What is needed:
Pick every line with "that" from the material below.

Information supplied:
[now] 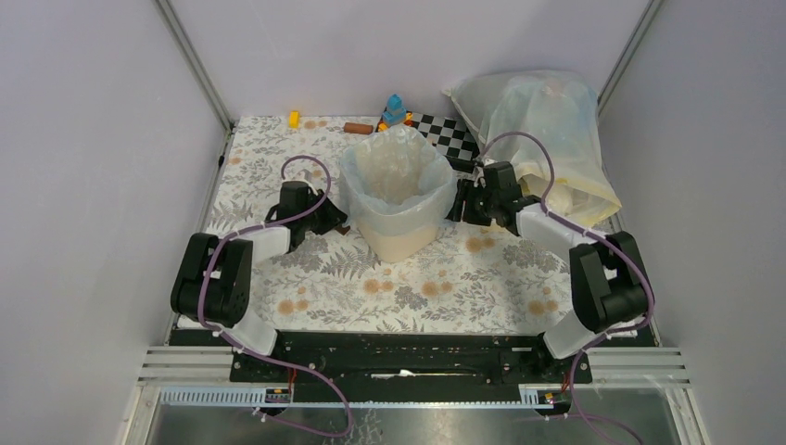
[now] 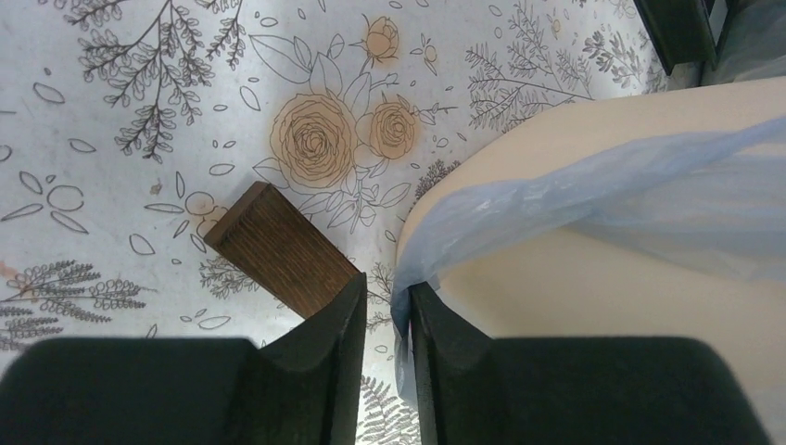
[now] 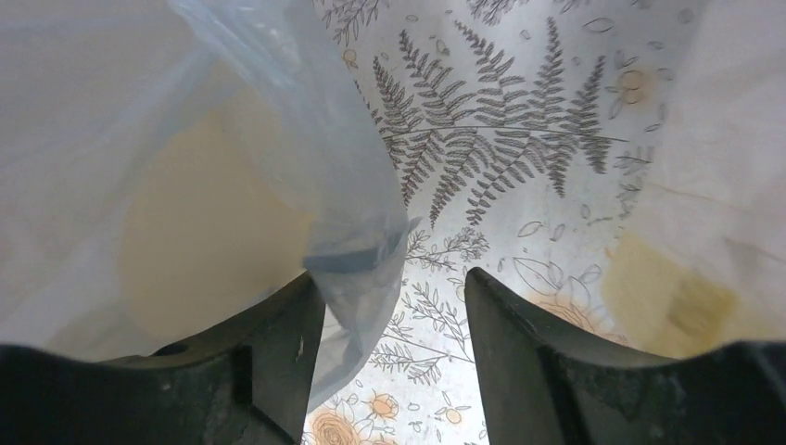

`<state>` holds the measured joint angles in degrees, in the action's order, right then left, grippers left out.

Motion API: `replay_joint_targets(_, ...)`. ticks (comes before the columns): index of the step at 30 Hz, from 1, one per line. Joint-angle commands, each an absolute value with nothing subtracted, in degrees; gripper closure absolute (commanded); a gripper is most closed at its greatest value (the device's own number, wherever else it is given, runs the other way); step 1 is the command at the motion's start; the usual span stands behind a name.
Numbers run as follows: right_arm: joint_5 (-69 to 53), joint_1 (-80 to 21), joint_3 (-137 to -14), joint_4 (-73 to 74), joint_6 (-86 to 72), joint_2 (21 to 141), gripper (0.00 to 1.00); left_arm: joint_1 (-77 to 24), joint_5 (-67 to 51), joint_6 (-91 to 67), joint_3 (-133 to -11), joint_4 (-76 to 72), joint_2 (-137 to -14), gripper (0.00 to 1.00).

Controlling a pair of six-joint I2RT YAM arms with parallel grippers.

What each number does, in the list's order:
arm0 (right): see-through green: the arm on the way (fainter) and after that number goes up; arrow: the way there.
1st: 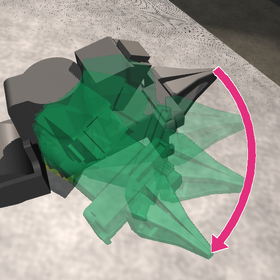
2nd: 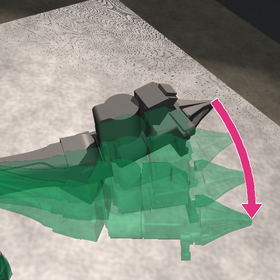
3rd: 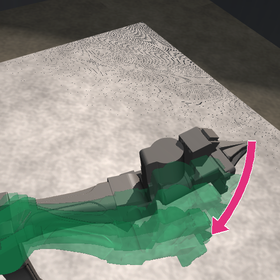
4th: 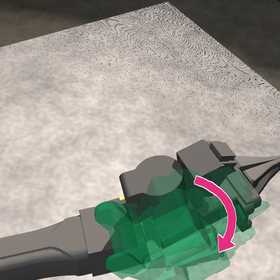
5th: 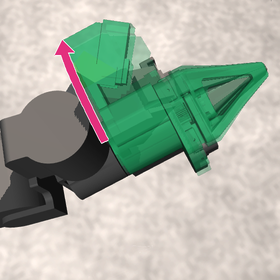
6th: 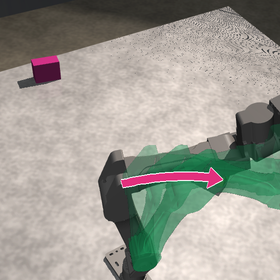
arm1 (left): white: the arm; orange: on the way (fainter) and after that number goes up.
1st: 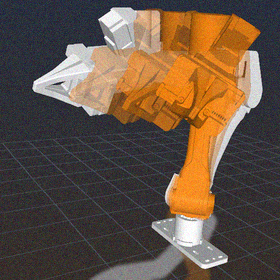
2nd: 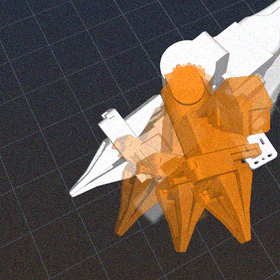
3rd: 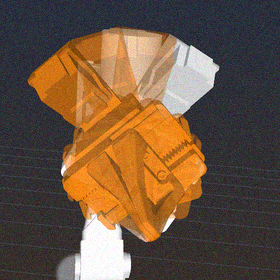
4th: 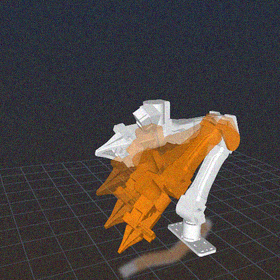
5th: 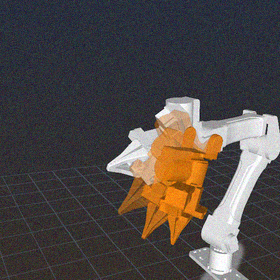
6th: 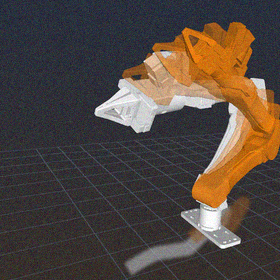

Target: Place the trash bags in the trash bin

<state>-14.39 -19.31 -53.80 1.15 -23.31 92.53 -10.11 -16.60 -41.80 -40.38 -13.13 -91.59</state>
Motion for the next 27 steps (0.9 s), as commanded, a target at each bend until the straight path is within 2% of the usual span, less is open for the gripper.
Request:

Your response:
arm0 (right): see-through green: the arm on the way (fainter) and after that number goes up; arrow: the way there.
arm1 (left): white: the arm; orange: on the way (fainter) and after that number goes up.

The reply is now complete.